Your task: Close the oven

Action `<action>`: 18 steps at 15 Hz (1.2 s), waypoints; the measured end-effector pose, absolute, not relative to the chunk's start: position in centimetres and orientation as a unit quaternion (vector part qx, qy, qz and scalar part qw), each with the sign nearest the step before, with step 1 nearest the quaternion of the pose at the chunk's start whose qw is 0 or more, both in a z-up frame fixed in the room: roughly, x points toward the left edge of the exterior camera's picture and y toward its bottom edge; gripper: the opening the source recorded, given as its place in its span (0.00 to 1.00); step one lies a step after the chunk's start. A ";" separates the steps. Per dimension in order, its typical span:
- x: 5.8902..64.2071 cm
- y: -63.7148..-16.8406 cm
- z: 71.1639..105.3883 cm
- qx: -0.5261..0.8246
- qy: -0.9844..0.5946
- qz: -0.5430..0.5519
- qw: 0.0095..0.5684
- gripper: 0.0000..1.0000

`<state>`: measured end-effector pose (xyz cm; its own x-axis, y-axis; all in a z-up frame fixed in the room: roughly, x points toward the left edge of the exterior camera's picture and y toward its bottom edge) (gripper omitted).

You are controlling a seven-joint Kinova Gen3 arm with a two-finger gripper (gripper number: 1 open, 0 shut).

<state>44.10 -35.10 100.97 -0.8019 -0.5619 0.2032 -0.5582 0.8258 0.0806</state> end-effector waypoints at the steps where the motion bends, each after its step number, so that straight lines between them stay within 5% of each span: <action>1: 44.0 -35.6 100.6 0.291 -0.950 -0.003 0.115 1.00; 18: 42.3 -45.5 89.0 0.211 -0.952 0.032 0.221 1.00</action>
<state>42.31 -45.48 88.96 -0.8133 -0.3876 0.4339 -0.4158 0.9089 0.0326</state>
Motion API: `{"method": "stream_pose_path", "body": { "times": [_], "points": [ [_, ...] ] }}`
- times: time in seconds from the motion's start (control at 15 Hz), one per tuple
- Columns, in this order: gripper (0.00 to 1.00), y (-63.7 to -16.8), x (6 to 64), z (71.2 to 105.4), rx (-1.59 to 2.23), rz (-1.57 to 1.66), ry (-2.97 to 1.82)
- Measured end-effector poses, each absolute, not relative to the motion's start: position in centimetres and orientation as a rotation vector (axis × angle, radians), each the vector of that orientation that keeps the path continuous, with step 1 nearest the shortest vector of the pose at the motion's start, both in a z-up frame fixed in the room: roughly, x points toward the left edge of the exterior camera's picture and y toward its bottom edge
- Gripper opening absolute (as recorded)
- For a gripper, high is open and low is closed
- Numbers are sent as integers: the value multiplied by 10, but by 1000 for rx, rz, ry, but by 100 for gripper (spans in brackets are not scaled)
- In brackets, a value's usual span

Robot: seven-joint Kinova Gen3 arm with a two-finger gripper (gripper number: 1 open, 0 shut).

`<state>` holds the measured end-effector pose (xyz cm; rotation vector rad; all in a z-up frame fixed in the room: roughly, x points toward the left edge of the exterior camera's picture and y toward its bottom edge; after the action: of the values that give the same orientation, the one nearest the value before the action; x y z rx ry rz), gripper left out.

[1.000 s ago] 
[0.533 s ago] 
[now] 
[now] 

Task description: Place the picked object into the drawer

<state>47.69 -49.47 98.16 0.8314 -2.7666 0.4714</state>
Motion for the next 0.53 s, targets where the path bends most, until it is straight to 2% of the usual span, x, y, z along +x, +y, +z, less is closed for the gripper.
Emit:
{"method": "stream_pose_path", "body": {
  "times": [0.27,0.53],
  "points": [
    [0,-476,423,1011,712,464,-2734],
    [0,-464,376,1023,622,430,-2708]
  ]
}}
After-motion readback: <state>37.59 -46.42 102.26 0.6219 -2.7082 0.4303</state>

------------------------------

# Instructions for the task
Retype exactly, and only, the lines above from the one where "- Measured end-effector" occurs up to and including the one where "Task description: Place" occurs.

# Your response
- Measured end-effector poses, each absolute, not relative to the motion's start: position in centimetres and orientation as a rotation vector (axis × angle, radians), each the vector of that orientation that keeps the path continuous, with step 1 nearest the shortest vector of the pose at the motion's start, both in a z-up frame fixed in the room: roughly, x points toward the left edge of the exterior camera's picture and y toward its bottom edge
- Gripper opening absolute (as recorded)
- For a gripper, high is open and low is closed
- Numbers are sent as integers: the value multiplied by 10, but by 1000 for rx, rz, ry, but by 100 for gripper (spans in brackets are not scaled)
- In brackets, a value's usual span

Robot: seven-joint Kinova Gen3 arm with a two-finger gripper (gripper number: 1 open, 0 shut).

`<state>` holds the measured end-effector pose (xyz cm; rotation vector rad; all in a z-up frame fixed in the room: roughly, x points toward the left edge of the exterior camera's picture and y toward its bottom edge; after the action: of the values that give the same orientation, the one nearest the value before the action; x y z rx ry rz), gripper left out.

[1.000 s ago] 
[0.533 s ago] 
[now] 
[now] 

Task description: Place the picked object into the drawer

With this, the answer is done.